#### [YOUR TASK]
Provide the records once more, identical to the original.

════

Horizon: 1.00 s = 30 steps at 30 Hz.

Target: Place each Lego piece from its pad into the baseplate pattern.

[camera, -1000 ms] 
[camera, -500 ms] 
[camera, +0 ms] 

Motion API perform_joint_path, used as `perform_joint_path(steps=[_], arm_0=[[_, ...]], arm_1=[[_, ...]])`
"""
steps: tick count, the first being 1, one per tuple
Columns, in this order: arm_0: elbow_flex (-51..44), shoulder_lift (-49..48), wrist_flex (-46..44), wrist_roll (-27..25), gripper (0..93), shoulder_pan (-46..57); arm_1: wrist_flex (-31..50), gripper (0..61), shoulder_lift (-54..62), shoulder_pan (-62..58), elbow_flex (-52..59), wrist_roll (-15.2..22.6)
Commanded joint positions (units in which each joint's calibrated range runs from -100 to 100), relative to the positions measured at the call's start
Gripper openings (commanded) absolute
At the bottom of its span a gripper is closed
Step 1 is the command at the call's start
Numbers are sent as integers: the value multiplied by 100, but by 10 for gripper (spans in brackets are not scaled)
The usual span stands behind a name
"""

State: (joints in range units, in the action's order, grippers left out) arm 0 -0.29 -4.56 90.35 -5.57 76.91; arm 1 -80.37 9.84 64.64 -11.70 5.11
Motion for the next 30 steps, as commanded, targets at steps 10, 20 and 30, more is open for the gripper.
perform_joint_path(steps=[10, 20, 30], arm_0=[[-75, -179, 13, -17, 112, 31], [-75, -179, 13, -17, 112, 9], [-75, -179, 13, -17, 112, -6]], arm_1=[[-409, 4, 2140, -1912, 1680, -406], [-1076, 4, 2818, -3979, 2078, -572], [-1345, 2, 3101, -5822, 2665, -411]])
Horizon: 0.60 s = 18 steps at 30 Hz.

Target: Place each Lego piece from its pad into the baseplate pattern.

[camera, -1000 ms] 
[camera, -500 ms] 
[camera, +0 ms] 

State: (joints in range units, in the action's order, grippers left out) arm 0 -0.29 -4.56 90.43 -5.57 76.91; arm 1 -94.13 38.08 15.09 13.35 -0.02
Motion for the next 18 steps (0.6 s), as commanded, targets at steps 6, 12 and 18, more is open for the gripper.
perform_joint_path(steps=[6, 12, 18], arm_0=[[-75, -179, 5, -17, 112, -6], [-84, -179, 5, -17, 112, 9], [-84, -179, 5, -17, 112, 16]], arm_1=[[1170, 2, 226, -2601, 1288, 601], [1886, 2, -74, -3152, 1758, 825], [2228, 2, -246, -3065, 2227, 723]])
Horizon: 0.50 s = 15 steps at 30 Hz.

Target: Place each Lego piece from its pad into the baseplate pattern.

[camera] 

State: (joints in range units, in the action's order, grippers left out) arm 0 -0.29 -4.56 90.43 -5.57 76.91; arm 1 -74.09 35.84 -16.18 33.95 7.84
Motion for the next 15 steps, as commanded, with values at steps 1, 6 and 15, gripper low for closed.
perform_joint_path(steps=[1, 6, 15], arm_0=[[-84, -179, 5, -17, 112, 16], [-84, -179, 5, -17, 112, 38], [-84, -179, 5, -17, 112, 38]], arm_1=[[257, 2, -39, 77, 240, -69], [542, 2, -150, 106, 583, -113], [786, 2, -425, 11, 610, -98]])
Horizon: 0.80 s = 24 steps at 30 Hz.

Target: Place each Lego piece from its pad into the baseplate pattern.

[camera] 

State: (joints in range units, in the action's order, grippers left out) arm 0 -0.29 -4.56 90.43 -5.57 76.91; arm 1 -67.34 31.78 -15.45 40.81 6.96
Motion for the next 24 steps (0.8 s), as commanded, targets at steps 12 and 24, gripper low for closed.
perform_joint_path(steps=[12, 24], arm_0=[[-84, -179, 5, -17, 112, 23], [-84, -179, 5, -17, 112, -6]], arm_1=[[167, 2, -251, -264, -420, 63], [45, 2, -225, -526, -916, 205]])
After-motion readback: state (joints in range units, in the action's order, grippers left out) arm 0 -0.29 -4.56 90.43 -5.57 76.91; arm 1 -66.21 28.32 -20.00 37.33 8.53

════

#### [EXERCISE RESULT]
Horizon: 1.00 s = 30 steps at 30 Hz.

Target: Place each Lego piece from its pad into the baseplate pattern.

[camera, -1000 ms] 
[camera, -500 ms] 
[camera, +0 ms] 

Motion API perform_joint_path, used as `perform_joint_path(steps=[_], arm_0=[[_, ...]], arm_1=[[_, ...]])`
"""
steps: tick count, the first being 1, one per tuple
Columns, in this order: arm_0: elbow_flex (-51..44), shoulder_lift (-49..48), wrist_flex (-46..44), wrist_roll (-27..25), gripper (0..93), shoulder_pan (-46..57); arm_1: wrist_flex (-31..50), gripper (0..61), shoulder_lift (-54..62), shoulder_pan (-62..58), elbow_flex (-52..59), wrist_roll (-15.2..22.6)
Commanded joint positions (units in which each joint's calibrated range runs from -100 to 100), relative to the positions measured at the call's start
Gripper openings (commanded) absolute
At the bottom of its span a gripper is closed
Step 1 is the command at the call's start
Numbers are sent as integers: the value multiplied by 100, but by 10 for gripper (spans in brackets are not scaled)
The usual span stands behind a name
"""

State: (joints in range units, in the action's order, grippers left out) arm 0 -0.29 -4.56 90.35 -5.57 76.91; arm 1 -80.37 9.84 64.64 -11.70 5.11
Motion for the next 30 steps, as commanded, targets at steps 10, 20 and 30, more is open for the gripper.
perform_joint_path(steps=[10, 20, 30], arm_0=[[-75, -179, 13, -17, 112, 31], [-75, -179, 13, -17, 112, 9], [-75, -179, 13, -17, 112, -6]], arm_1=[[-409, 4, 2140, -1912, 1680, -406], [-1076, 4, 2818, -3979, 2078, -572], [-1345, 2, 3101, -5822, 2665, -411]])
Horizon: 0.60 s = 18 steps at 30 Hz.

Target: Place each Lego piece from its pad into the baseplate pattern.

[camera, -1000 ms] 
[camera, -500 ms] 
[camera, +0 ms] 

State: (joints in range units, in the action's order, grippers left out) arm 0 -0.29 -4.56 90.43 -5.57 76.91; arm 1 -94.13 38.08 15.09 13.35 -0.02
Motion for the next 18 steps (0.6 s), as commanded, targets at steps 6, 12 and 18, more is open for the gripper.
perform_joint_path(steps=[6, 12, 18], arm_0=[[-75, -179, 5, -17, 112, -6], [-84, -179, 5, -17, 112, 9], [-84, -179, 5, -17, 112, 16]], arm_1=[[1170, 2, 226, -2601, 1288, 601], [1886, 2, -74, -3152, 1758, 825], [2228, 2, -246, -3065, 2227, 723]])
Horizon: 0.50 s = 15 steps at 30 Hz.

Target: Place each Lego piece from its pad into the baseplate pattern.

[camera] 

State: (joints in range units, in the action's order, grippers left out) arm 0 -0.29 -4.56 90.43 -5.57 76.91; arm 1 -74.09 35.84 -16.18 33.95 7.84
Motion for the next 15 steps, as commanded, with values at steps 1, 6 and 15, gripper low for closed.
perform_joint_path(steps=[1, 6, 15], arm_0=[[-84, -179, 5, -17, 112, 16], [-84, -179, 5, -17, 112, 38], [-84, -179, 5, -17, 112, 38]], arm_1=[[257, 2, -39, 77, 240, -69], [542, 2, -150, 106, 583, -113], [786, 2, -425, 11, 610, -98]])
Horizon: 0.80 s = 24 steps at 30 Hz.

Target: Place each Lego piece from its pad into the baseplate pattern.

[camera] 

State: (joints in range units, in the action's order, grippers left out) arm 0 -0.29 -4.56 90.43 -5.57 76.91; arm 1 -67.34 31.78 -15.45 40.81 6.96
Motion for the next 24 steps (0.8 s), as commanded, targets at steps 12 and 24, gripper low for closed.
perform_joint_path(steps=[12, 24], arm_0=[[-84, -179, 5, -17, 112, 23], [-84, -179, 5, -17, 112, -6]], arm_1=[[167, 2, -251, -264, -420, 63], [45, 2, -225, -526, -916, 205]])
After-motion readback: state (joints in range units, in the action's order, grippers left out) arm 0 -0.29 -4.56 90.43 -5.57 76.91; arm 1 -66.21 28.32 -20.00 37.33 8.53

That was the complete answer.